Феномен сжатия биопленки связан с концентрацией ХГГ, поскольку сжатие, которое наблюдалось при концентрации 0,2%, было явным и поддающимся количественному определению, в то время как при концентрации 0,05% сжатие было очень незначительным и неоднородным.

Наблюдение за поведением биопленки 3 при концентрации ХГГ в 0,05% показало появление открытого водного канала. Анализ изображений позволил установить область, занимаема таким каналом (т.е. количество пикселей) увеличилось на 17% в течение 5 минут. Возможно, что конформационные изменения в структуре биопленки как, например, открытие водного канала, вполне могут способствовать дальнейшей диффузии ХГГ в более глубокие слои.
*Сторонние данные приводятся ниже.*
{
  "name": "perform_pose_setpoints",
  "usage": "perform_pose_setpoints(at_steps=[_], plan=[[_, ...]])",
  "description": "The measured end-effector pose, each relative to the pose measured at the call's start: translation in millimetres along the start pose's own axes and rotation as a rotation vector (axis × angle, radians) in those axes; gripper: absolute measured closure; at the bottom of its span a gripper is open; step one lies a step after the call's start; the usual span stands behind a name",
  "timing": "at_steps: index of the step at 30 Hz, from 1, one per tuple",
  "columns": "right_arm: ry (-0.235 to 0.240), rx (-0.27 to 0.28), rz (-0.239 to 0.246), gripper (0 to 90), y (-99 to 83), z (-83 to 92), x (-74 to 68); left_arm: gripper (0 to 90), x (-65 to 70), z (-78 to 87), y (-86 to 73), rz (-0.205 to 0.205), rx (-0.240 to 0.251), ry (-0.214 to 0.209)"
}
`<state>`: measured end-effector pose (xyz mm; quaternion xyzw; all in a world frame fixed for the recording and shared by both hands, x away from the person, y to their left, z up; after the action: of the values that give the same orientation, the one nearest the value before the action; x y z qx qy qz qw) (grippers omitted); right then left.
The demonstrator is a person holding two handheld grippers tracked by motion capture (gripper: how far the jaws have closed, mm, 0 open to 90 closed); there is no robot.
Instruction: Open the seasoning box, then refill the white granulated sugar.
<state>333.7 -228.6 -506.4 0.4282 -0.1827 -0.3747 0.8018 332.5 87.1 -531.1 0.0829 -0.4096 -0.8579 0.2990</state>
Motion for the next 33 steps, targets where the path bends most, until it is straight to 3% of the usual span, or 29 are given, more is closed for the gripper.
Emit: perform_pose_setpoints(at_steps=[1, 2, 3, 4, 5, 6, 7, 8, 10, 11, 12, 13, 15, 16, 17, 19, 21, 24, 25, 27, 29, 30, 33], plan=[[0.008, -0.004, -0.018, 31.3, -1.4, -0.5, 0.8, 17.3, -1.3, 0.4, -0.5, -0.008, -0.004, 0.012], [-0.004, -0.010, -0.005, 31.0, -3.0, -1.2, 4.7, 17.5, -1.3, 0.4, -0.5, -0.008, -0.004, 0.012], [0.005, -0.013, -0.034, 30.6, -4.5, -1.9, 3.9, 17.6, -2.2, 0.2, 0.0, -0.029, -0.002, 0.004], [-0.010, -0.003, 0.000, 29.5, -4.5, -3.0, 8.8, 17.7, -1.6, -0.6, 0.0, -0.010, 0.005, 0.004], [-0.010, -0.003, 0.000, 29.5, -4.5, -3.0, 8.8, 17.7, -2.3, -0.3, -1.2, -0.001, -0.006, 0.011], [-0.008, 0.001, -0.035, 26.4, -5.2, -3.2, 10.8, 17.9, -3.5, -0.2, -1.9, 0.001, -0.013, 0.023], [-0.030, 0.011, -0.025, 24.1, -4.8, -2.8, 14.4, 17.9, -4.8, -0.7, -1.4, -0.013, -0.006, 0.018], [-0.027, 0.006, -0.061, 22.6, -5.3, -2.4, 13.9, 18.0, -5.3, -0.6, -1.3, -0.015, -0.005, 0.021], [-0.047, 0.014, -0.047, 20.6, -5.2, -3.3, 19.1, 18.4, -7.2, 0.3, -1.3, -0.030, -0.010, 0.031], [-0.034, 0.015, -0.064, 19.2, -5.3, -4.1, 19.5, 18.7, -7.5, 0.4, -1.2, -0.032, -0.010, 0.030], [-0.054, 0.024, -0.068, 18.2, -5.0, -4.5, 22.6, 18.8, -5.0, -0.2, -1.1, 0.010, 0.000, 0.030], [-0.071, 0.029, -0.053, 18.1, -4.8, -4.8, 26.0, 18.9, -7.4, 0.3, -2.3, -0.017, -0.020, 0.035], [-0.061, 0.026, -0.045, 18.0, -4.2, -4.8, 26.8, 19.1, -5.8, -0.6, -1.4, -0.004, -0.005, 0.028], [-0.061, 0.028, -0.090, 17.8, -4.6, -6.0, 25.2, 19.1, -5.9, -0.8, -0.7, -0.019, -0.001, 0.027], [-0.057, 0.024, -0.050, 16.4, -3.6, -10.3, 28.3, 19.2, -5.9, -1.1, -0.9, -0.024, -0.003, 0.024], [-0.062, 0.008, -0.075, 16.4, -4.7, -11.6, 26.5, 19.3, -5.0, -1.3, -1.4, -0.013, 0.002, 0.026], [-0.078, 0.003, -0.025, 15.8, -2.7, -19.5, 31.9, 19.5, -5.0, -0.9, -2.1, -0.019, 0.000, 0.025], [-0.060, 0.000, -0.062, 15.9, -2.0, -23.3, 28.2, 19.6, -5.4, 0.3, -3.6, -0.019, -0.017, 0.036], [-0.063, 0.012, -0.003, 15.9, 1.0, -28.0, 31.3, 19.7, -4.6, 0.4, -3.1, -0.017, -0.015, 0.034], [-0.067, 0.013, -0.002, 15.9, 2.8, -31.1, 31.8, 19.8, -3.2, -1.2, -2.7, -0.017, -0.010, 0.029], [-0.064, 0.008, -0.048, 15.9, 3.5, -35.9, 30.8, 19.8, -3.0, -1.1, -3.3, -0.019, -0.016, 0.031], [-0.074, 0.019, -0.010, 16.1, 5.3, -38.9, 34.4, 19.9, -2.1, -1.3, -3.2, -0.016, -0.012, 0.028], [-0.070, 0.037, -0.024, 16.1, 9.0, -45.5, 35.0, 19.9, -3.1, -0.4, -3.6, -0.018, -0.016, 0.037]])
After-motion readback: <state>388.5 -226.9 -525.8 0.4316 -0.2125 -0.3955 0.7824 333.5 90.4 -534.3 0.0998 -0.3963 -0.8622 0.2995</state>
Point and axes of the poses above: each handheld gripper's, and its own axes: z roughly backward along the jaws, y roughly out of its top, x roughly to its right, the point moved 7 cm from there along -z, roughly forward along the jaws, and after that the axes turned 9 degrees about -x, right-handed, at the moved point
В биопленке, подвергавшейся воздействию ХГГ в концентрации 0,5%, также наблюдалось выраженное сжатие (данные не приводятся из-за насыщенности изображения; см. раздел «Материалы и методы).

Вряд ли сжатие биопленки происходило вследствие развития синергетичного эффекта между ХГГ и осмотическим давлением дH2O. Были проведены контрольные эксперименты, в ходе которых физиологический раствор с фосфатным буфером помещался в раствор для визуализации. Хотя в результате развивалась реакция двойного разложения солей, о чем свидетельствовало выпадение белесоватого осадка, можно было наблюдать дальнейшее сжатие биопленки и смещение в сторону флуоресценции нежизнеспособности (данные не приведены).

Необходимо проведение дальнейших исследований, в ходе которых предстоит понять сущность взаимодействия между отсрочкой воздействия ХГГ на жизнеспособность клеток и явно немедленное начало сжатия биопленки. Это в свою очередь позволит определить, какое воздействие оказывали такие эффекты на наблюдения, описанные в этом исследовании, а также определить, способствует ли сжатие биопленки проникновению ХГГ (в нее) или наоборот препятствует. Запланировано также проведение новых экспериментов, которые позволят определить эффективность растворов ХГГ различной концентрации, равно как и эффективность других соединений с антимикробными свойствами. Большой интерес представляет использование более продолжительных интервалов времени, что позволит установить, когда прекращается сжатие биопленки под воздействием ХГГ. Вместе с тем, ограничивающим фактором в данном случае является огромный массив данных.

В то время как измерения общей флуоресценции обеспечивали возможность определять антимикробный эффект ХГГ при концентрации 0,2% (вес/объем) (Рис. 4), эта методика не была достаточно чувствительной для достаточно точного определения бактерицидного эффекта при концентрации антисептика в 0,05% (Рис. 5). Когда толщина биопленки была включена в расчеты в качестве переменной, зависимый от времени бактерицидный эффект 0,05% раствора ХГГ подвергался визуализации значительно легче (Рис. 7) и мог быть исследован и дальше с помощью создания профилей жизнеспособности (Рис. 9).

Нам удалось продемонстрировать, что профили жизнеспособности в биопленке зубного налета изменяются после воздействия ХГГ и выдвинуть предположение, что они (профили жизнеспособности) обладают более высокой чувствительностью при определении антимикробных эффектов низких концентраций ХГГ и, возможно, других мембраноактивных антимикробных соединений по сравнению с общими измерениями флуоресценции (то есть, при использовании неконфокальной флуоресцентной микроскопии).

Полученные данные дают основания полагать, что профилирование жизнеспособности может быть использовано для исследования проникновения и антимикробного воздействия на биопленки как давно существующих, так и новейших мембраноактивных биоцидных соединений. Благодаря включению в анализ стеков изображений функции, связанной с толщиной биопленки, удалось значительно повысить точность измерений общей флуоресценции. Вместе с тем, все еще остается невыясненным влияние феномена сжатия на чувствительность биопленки к ХГГ. В то время как сжатие внеклеточного матрикса, скорее всего, замедляет диффузию молекул в биопленку, открытие водных каналов может способствовать транспорту антимикробного вещества во внутренние отделы биопленки.